[<prev] [next>] [thread-next>] [day] [month] [year] [list]
Message-ID: <20250306230203.1550314-1-nikolay@enfabrica.net>
Date: Fri, 7 Mar 2025 01:01:50 +0200
From: Nikolay Aleksandrov <nikolay@...abrica.net>
To: netdev@...r.kernel.org
Cc: shrijeet@...abrica.net,
alex.badea@...sight.com,
eric.davis@...adcom.com,
rip.sohan@....com,
dsahern@...nel.org,
bmt@...ich.ibm.com,
roland@...abrica.net,
nikolay@...abrica.net,
winston.liu@...sight.com,
dan.mihailescu@...sight.com,
kheib@...hat.com,
parth.v.parikh@...sight.com,
davem@...hat.com,
ian.ziemba@....com,
andrew.tauferner@...nelisnetworks.com,
welch@....com,
rakhahari.bhunia@...sight.com,
kingshuk.mandal@...sight.com,
linux-rdma@...r.kernel.org,
kuba@...nel.org,
pabeni@...hat.com
Subject: [RFC PATCH 00/13] Ultra Ethernet driver introduction
Hi all,
This patch-set introduces minimal Ultra Ethernet driver infrastructure and
the lowest Ultra Ethernet sublayer - the Packet Delivery Sublayer (PDS),
which underpins the entire communication model of the Ultra Ethernet
Transport[1] (UET). Ultra Ethernet is a new RDMA transport designed for
efficient AI and HPC communication. The specifications are still being
ironed out and first public versions should be available soon. As there
isn't any UET hardware available yet, we introduce a software device model
which implements the lowest sublayer of the spec - PDS. The code is still
in early stages and experimental, aiming to start a discussion on the
kernel implementation and to show how we plan to organize it.
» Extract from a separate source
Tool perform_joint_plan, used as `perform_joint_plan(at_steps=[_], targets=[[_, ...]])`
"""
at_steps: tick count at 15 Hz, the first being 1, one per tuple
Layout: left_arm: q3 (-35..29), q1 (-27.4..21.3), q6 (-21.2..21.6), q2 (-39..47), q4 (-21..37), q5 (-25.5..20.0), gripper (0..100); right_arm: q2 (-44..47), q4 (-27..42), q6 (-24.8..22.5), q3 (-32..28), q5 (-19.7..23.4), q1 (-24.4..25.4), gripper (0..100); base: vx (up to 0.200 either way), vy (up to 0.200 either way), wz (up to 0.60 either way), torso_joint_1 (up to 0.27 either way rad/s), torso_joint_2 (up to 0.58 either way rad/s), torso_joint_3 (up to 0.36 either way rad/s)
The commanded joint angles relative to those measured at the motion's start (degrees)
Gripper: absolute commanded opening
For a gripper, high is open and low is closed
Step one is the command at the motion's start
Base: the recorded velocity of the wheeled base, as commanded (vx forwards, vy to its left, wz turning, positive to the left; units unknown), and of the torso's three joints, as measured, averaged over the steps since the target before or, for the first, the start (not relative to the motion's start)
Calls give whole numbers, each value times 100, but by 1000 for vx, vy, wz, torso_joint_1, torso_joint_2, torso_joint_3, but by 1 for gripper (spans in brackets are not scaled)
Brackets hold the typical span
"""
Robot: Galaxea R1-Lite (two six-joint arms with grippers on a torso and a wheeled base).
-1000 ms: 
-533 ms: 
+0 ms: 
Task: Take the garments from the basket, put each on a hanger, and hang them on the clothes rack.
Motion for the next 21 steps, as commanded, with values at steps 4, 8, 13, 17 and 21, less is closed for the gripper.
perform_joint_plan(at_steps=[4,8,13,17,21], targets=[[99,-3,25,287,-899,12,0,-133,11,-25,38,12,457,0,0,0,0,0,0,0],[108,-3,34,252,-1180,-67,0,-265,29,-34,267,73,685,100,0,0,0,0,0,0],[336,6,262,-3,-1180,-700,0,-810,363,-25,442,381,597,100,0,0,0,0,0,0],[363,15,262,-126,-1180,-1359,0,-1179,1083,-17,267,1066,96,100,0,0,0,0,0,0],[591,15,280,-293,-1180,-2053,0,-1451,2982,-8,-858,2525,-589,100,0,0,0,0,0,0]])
The PDS is responsible for establishing dynamic connections between Fabric
Endpoints (FEPs) called Packet Delivery Contexts (PDCs), packet
reliability, ordering, duplicate elimination and congestion management.
The PDS packet ordering is defined by a mode which can be one of:
- Reliable, Ordered Delivery (ROD)
- Reliable, Unordered Delivery (RUD)
- Reliable, Unordered Delivery for Idempotent Operations (RUDI)
- Unreliable, Unordered Delivery (UUD)
This set implements RUD mode of communication with Packet Sequence
Number (PSN) tracking, retransmits, idle timeouts, coalescing and selective
ACKs. It adds support for generating and processing Request, ACK, NACK and
Control packet types. Communication is done over UDP, so all Ultra Ethernet
headers are on top of UDP packets. Packets are tracked by Packet Sequence
Numbers (PSNs) uniquely assigned within a PDC, the PSN window sizes are
currently static.
In this RFC all of the code is under a single kernel module in
drivers/ultraeth/ and guarded by a new kconfig option CONFIG_ULTRAETH. The
plan is to have that split into core Ultra Ethernet module (ultraeth.ko)
which is responsible for managing the UET contexts, jobs and all other
common/generic UET configuration, and the software UET device model
(uecon.ko) which implements the UET protocols for communication in software
(e.g. the PDS will be a part of uecon) and is represented by a UDP tunnel
network device. Note that there are critical missing pieces that will be
present when we send the first version such as:
- Ultra Ethernet specs will be publicly available
- missing UET sublayers critical for communication
- more complete user API
- kernel UET device API
- memory management
- IPv6
The last patch is a hack which adds a custom character device used to test
communication and basic PDS functionality, for the first version of this set
we would rather extend and re-use some of the Infiniband infrastructure.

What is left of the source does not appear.